Tiny Toon Adventures

Developer: Konami
Publisher: Konami
Platform: NES
Released in JP: December 20, 1991
Released in US: December 1991
Released in EU: October 22, 1992


DevTextIcon.png This game has hidden development-related text.
LevelSelectIcon.png This game has a hidden level select.
PiracyIcon.png This game has anti-piracy features.


Tiny Toon Adventures is an NES game based on the 1990s cartoon.

Stage Select and Player No Damage

You heard the man. Sufferin' Succotash! No wait, that was the other one...

All versions of the game feature a simple stage select cheat, accessed by pressing A, A, A, B, B, B, Select, Select, Select, A, Start at the title screen.
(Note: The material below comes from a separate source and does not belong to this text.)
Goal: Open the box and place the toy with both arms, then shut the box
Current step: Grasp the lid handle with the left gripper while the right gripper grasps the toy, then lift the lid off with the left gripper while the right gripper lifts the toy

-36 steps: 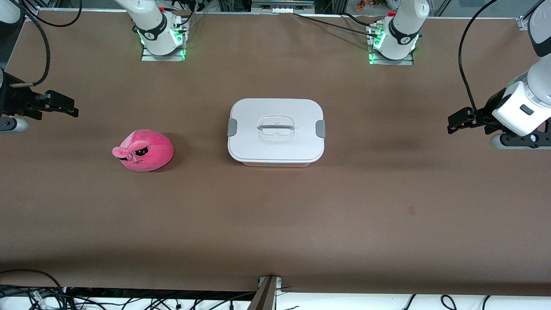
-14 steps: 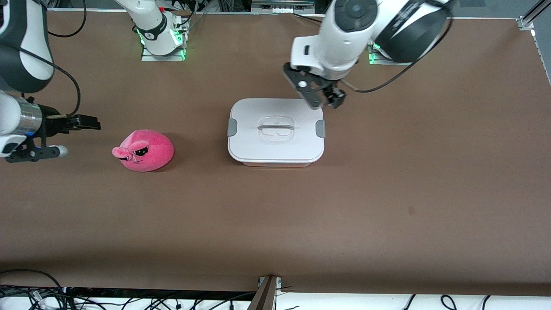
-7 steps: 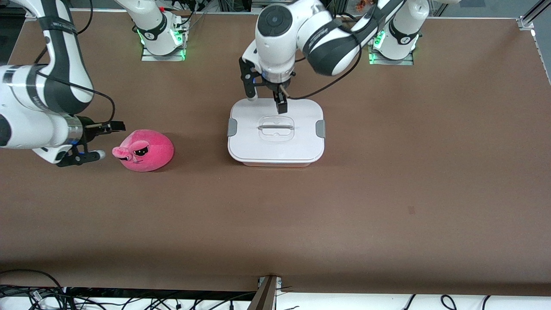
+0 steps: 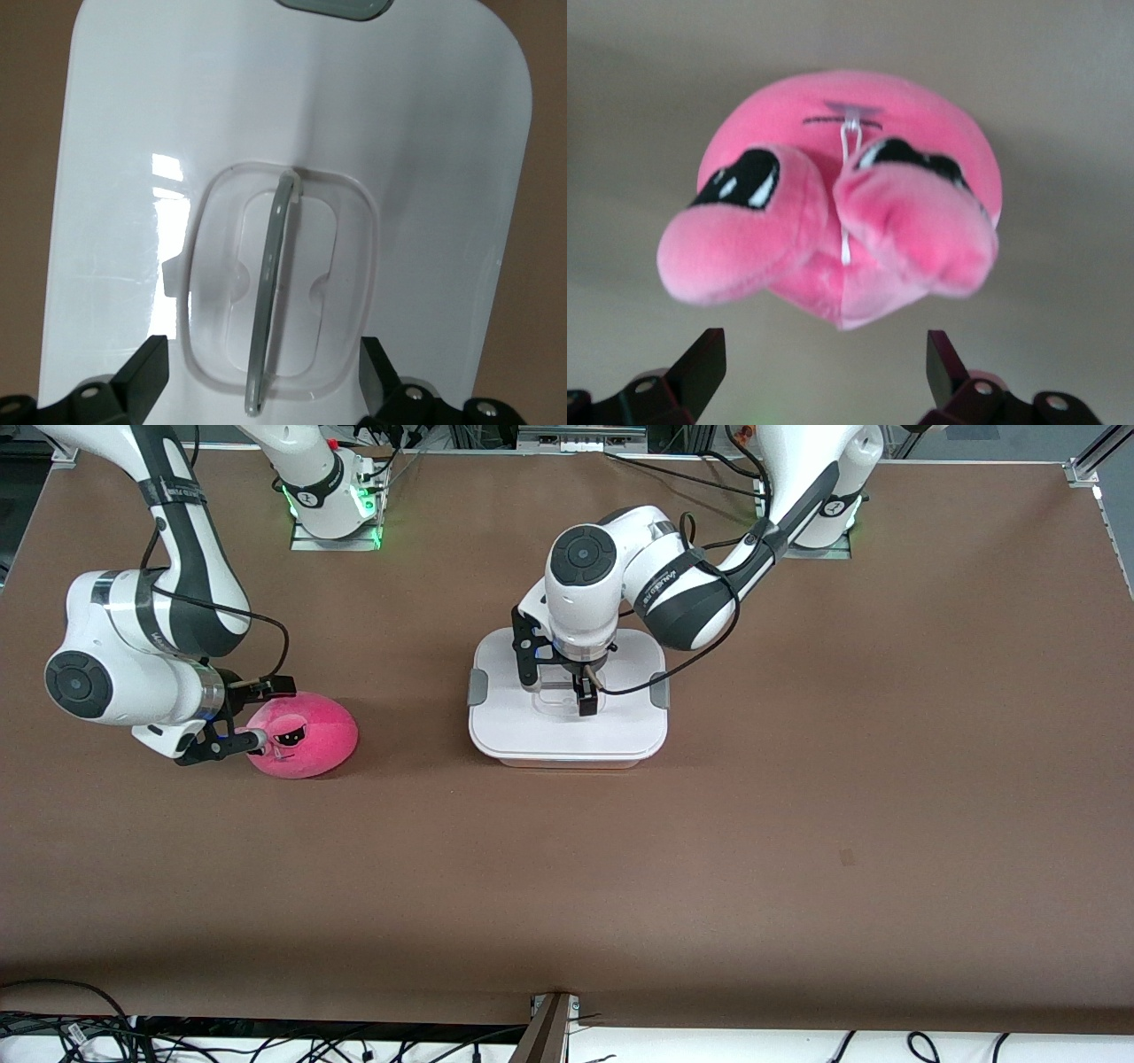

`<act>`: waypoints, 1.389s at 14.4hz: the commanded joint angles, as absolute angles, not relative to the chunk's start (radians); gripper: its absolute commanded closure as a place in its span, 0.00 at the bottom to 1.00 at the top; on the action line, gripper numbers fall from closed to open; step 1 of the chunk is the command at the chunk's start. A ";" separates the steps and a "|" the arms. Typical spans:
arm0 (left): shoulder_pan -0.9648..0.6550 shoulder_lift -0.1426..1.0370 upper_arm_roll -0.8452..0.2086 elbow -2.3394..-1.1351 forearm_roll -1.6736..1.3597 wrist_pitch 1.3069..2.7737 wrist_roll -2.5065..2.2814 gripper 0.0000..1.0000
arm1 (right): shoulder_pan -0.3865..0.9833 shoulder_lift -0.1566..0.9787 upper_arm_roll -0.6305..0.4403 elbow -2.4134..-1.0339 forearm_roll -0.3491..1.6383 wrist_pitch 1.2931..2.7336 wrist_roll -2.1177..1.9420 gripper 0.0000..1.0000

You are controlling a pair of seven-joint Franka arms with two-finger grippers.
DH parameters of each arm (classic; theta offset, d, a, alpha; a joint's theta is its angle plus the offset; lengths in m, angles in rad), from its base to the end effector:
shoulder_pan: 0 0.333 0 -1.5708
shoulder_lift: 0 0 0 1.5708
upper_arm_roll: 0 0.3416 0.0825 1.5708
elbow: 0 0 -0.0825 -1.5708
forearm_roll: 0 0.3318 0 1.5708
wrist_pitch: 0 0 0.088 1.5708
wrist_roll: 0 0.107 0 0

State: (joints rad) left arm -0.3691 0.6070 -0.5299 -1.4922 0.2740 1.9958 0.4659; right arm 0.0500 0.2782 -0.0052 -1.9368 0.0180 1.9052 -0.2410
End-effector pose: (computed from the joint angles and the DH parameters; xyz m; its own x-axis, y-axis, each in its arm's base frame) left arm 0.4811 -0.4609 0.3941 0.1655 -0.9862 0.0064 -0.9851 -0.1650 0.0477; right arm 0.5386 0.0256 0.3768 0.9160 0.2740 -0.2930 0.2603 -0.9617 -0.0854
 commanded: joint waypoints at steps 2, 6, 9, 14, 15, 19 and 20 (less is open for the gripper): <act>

Choose a level by pressing Up or Down, then press Start.

However, the Japanese version features two stage select cheats; the second one is accessed with Up, Right, Down, Left, Up, Right, Down, Left, B, A, Select, Select, Select, Start and has an additional "Player No Damage" option, which can be toggled by pressing Select.

Although the US and European versions normally have this option disabled, you can enable it by using the Game Genie code OESGKTPA (US) or OAXKVYPA (Europe).

Build Dates

An ID string listing the build version and date can be found at the end of the PRG ROM:

MAST910809

MAST means it's the "master" version, and the numbers represent the date. As a result, we can tell that this build was compiled on August 9, 1991.

Anti-Piracy

As with most games Konami published in the '90s, Tiny Toon Adventures has a copy-protection routine. At the start of the game, the partial CHR ROM checksum is calculated to ensure its consistency (for CHR banks $38-$3B, sum total of four 256-byte blocks at $0000, $0500, $0B80, and $0D00, which contain the graphics for the Konami logo and fonts for the copyright string), and a flag is clear if there's a consistency failure.

If the flag is clear, completing the final level will cause the game to loop back to the first level instead of playing the ending sequence. However, if the flag is still set at the time of the final check (CHR test has passed or skipped), there is an additional summing of the first protection routine code in the PRG ROM. If this test is passed as well, then program will continue its normal operation or else do a loop back to the first level as well.